Encode HTML entities in JavaScript

JavascriptHtml

Javascript Problem Overview


I am working in a CMS which allows users to enter content. The problem is that when they add symbols ® , it may not display well in all browsers. I would like to set up a list of symbols that must be searched for, and then converted to the corresponding html entity. For example

® => ®
& => &
© => ©
™ => ™

After the conversion, it needs to be wrapped in a <sup> tag, resulting in this:

® => <sup>&reg;</sup>

Because a particular font size and padding style is necessary:

sup { font-size: 0.6em; padding-top: 0.2em; }

Would the JavaScript be something like this?
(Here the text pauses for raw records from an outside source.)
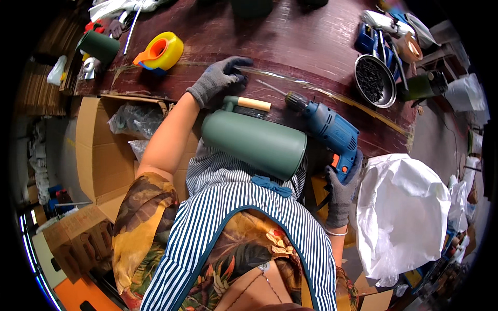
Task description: The person attaches a wooden handle to a green pitcher using a power drill and then wraps the pitcher in plastic before placing it into a cardboard box.
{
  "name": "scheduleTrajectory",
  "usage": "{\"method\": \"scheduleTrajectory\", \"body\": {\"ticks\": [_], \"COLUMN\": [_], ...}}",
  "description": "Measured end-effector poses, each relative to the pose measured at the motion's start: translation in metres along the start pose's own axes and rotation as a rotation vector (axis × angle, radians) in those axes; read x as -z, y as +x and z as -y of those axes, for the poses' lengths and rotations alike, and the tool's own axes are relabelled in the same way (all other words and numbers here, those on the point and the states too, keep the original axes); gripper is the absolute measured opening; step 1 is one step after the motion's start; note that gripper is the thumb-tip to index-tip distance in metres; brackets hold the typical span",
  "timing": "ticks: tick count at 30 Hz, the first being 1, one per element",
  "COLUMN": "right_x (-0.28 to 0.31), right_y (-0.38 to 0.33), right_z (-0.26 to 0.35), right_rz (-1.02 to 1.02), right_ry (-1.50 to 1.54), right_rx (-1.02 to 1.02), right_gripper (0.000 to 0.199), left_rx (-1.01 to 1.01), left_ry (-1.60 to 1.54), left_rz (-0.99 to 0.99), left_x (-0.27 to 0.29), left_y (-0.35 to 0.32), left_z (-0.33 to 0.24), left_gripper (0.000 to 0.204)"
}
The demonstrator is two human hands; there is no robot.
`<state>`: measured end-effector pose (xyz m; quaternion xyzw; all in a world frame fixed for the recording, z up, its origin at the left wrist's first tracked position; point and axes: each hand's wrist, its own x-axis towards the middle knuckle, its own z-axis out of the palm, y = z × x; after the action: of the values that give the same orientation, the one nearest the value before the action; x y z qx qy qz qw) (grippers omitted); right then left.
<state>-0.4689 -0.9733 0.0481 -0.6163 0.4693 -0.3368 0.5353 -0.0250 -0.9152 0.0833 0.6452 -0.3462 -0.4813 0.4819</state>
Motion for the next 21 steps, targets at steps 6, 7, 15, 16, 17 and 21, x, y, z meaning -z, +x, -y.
{"method": "scheduleTrajectory", "body": {"ticks": [6,7,15,16,17,21], "right_x": [-0.003,-0.005,-0.008,-0.008,-0.008,0.005], "right_y": [0.001,0.0,-0.002,-0.002,-0.002,0.001], "right_z": [0.015,0.018,0.023,0.023,0.024,0.023], "right_rz": [-0.004,0.003,-0.005,-0.005,-0.006,0.106], "right_ry": [-0.143,-0.112,-0.169,-0.183,-0.197,0.013], "right_rx": [-0.016,-0.024,0.027,0.028,0.029,-0.198], "right_gripper": [0.096,0.096,0.094,0.094,0.094,0.082], "left_rx": [0.148,0.154,-0.141,-0.301,-0.462,-0.324], "left_ry": [0.093,0.068,0.442,0.683,0.924,0.86], "left_rz": [0.026,0.037,-0.019,-0.057,-0.094,0.019], "left_x": [-0.015,-0.015,-0.019,-0.019,-0.019,-0.011], "left_y": [-0.002,0.001,0.008,0.01,0.011,0.022], "left_z": [0.001,0.001,0.006,0.008,0.009,0.008], "left_gripper": [0.038,0.038,0.037,0.038,0.039,0.042]}}
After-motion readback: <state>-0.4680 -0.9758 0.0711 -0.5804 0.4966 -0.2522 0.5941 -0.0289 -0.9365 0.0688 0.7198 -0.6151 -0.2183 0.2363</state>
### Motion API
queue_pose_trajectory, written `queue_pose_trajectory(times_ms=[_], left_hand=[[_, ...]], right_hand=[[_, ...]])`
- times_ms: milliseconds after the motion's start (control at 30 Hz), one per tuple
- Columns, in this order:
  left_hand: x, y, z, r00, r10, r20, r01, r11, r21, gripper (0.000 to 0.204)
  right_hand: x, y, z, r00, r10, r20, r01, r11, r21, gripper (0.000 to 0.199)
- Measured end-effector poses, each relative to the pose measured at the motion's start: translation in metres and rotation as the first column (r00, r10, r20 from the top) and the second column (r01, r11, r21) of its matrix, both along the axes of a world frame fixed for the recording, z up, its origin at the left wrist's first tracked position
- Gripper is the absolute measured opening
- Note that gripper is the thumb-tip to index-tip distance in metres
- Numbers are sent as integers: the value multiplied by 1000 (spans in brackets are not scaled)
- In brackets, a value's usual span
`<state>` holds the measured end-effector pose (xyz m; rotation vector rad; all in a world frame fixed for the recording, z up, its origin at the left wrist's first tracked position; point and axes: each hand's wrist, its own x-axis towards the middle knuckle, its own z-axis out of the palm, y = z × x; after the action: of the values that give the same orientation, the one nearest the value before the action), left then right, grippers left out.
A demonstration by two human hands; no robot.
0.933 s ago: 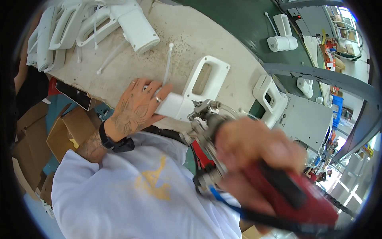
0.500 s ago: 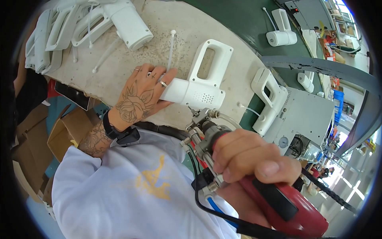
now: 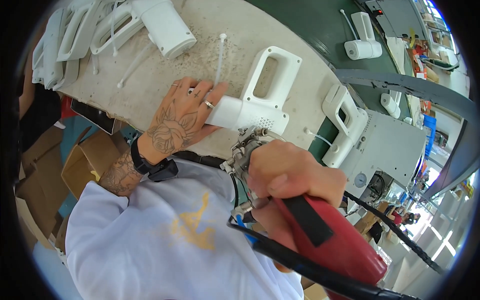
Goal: Use an ultrasonic welding tool to join plastic components of electronic device housings on a production line.
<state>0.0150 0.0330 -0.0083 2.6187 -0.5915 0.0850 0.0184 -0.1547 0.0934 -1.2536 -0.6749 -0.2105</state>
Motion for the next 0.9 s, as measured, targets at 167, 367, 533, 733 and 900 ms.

var regs = document.querySelectorAll('®');
  for ( var i = 0, l = imgs.length; i < l; ++i ) {
  var [?] = regs[i];
  var [?] = document.createElement('sup');
  img.parentNode.insertBefore([?]);
  div.appendChild([?]);
}

Where "[?]" means that there is something that I am not sure about.

Additional Details:

  • I would like to do this with pure JavaScript, not something that requires a library like jQuery, thanks.
  • Backend is Ruby
  • Using RefineryCMS which is built with Ruby on Rails

Javascript Solutions


Solution 1 - Javascript

You can use regex to replace any character in a given unicode range with its html entity equivalent. The code would look something like this:

var encodedStr = rawStr.replace(/[\u00A0-\u9999<>\&]/g, function(i) {
   return '&#'+i.charCodeAt(0)+';';
});

This code will replace all characters in the given range (unicode 00A0 - 9999, as well as ampersand, greater & less than) with their html entity equivalents, which is simply &#nnn; where nnn is the unicode value we get from charCodeAt.

See it in action here: http://jsfiddle.net/E3EqX/13/ (this example uses jQuery for element selectors used in the example. The base code itself, above, does not use jQuery)

Making these conversions does not solve all the problems -- make sure you're using UTF8 character encoding, make sure your database is storing the strings in UTF8. You still may see instances where the characters do not display correctly, depending on system font configuration and other issues out of your control.

Documentation

Solution 2 - Javascript

The currently accepted answer has several issues. This post explains them, and offers a more robust solution. The solution suggested in that answer previously had:

var encodedStr = rawStr.replace(/[\u00A0-\u9999<>\&]/gim, function(i) {
  return '&#' + i.charCodeAt(0) + ';';
});

The i flag is redundant since no Unicode symbol in the range from U+00A0 to U+9999 has an uppercase/lowercase variant that is outside of that same range.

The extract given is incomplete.